Learned this morning that LCol Jim Hoekstra passed away suddenly last week; the funeral was yesterday.  He was a former City of Winnipeg police officer and long-serving staff officer in the Communications Reserve HQ, rolled over to the Army HQ, then transferred in to the Regular Force a year or so ago.

http://www.legacy.com/can-ottawa/obituaries.asp?Page=Notice&PersonID=152195721



> HOEKSTRA, LCol James Harry It is with great sadness that we announce the sudden passing of Jim, on Tuesday June 21, 2011, at home. For his life partner Esther it is the loss of the love of her life and the conclusion of "a life we both loved". He was the beloved father of Curtis (Daphne), and Emily (Jacques) who meant the world to him. He was the proud Grandpa of his little Granddaughter Sadie Lynn, the Princess of his heart. He will be missed by stepdaughter Michelle. Predeceased by his father Jerry Hoekstra, and survived by his Mother Margaret Hoekstra, brothers Ken and Allan and sister Glenda. Admired and respected by all who had the privilege and pleasure of knowing him, both as a member of the Canadian Military and the Winnipeg Police. Life Partner, Son, Father, Brother, Hero, Friend, we all love you dearly, and have been blessed by your presence in our lives. Visitations by family and friends will take place at the Beechwood National Memorial Centre, 280 Beechwood Ave, Ottawa, Ontario, on Tuesday June 28th, from 2 p.m. to 4 p.m. and 7 p.m. to 9 p.m. A celebration of Jim's life will take place in the Sacred Space, on Wednesday June 29th, at 10 a.m. In Lieu of flowers please contribute to the Military Families Fund; Jim would appreciate your support. So Jim, it's not goodbye, just till we meet again....


----------



## navymich (30 Jun 2011)

I found out about this last week.  He was in the same OPME course online as me and our instructor posted the news.  Amazing how you can get to know someone in such a short time just by an online discussion group.  RIP Sir.


----------



## Rifleman62 (30 Jun 2011)

Knew Jim for many years. We did our MCSC in Kingston together as well as many, many any exercises.
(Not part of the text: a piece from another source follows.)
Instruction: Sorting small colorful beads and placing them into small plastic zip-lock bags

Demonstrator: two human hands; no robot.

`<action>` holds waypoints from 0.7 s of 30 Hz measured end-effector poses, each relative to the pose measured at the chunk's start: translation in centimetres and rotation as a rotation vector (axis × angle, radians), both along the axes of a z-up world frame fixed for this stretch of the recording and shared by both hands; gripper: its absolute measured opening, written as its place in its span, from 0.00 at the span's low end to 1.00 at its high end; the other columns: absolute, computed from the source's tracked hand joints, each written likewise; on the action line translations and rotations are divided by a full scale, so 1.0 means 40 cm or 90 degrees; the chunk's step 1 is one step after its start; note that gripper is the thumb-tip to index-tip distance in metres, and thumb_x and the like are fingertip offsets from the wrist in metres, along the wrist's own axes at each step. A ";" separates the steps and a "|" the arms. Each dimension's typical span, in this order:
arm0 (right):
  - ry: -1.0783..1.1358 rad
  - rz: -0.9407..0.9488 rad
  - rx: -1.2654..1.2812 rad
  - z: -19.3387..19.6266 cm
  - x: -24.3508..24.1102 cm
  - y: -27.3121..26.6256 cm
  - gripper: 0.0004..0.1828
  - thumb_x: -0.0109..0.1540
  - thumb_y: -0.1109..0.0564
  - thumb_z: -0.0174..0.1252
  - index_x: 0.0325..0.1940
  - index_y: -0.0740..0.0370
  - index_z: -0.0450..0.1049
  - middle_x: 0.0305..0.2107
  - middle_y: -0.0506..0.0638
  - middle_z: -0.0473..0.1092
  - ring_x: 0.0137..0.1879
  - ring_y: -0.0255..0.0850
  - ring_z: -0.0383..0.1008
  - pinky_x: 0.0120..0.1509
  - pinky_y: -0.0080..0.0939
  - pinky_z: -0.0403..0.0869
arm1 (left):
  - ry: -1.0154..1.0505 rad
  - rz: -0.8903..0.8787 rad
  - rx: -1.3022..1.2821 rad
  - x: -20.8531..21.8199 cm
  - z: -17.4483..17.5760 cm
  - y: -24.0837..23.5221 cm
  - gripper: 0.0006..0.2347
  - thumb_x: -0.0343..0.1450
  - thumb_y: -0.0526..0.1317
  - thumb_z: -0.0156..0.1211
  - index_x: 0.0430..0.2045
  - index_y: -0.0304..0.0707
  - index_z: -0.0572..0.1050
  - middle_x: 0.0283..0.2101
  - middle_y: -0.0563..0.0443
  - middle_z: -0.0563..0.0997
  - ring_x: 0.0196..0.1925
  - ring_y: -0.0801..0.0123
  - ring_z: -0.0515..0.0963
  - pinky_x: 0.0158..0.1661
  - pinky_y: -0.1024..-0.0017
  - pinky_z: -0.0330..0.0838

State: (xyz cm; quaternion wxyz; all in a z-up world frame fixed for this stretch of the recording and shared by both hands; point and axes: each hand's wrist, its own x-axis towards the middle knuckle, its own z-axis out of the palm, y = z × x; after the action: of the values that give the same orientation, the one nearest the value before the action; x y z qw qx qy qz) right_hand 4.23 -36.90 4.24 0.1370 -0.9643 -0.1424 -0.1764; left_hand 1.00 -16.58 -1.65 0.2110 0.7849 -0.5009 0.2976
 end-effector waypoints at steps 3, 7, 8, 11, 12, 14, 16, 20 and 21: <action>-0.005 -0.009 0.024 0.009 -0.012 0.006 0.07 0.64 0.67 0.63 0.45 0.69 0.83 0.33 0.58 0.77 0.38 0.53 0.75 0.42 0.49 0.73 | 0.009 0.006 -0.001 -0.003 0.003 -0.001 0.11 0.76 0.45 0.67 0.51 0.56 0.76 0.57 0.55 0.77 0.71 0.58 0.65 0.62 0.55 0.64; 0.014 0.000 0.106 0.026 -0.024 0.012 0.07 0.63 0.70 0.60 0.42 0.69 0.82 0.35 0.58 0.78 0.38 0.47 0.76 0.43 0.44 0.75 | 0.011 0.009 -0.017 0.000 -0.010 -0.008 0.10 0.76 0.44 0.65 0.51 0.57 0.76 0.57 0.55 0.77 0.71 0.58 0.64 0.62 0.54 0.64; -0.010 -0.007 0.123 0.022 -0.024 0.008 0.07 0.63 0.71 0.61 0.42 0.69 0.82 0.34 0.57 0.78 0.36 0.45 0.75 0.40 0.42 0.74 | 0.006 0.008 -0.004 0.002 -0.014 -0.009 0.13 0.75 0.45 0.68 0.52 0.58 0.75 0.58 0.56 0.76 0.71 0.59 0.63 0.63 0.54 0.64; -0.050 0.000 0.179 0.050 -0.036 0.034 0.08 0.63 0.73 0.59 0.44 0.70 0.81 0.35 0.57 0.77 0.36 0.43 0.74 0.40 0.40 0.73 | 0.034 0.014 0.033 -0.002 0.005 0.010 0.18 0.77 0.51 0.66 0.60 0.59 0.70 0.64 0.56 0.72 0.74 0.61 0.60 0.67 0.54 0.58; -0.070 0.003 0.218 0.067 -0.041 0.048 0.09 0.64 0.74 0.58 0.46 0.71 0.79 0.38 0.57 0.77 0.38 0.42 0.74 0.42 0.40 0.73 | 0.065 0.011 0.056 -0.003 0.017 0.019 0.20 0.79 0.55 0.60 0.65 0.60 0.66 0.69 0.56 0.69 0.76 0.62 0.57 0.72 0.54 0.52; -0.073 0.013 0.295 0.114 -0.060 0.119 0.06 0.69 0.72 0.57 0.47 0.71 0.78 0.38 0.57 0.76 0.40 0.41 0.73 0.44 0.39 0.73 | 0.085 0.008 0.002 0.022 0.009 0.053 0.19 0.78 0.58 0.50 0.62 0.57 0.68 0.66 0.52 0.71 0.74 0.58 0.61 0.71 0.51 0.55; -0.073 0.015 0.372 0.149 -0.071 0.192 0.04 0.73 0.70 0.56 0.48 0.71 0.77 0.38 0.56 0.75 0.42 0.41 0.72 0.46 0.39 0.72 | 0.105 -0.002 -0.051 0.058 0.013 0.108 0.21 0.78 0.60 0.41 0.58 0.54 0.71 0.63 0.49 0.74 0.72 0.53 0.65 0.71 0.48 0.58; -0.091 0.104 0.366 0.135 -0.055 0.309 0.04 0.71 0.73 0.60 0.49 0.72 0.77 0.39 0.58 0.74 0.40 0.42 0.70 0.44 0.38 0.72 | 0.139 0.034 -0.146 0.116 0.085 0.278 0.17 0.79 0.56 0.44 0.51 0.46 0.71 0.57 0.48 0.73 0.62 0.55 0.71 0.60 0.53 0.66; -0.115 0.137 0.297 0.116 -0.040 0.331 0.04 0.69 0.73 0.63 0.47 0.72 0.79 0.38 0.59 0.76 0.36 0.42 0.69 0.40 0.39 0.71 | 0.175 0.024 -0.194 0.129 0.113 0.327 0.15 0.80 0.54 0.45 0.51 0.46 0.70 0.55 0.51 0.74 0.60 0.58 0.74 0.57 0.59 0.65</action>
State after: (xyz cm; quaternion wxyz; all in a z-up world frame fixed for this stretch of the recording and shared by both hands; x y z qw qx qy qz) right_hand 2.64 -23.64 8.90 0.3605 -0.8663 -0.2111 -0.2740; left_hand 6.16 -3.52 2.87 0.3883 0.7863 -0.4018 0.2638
A few years younger than me. 

See ya later Jim.


----------



## PPCLI Guy (30 Jun 2011)

Jim was a good man and a fine officer.

He will be missed.


----------



## choekstra (9 Aug 2013)

Thank you all for your thoughts and kind words.  I am his son Curtis.  I just came across this page while on a Google search.  It was a beautiful service.  He is missed very much.  I had a chance last month to go and visit 735 com reg. in Winnipeg Manitoba, where i found photo albums that the unit has kept.  It was great to see him having fun with this unit.


----------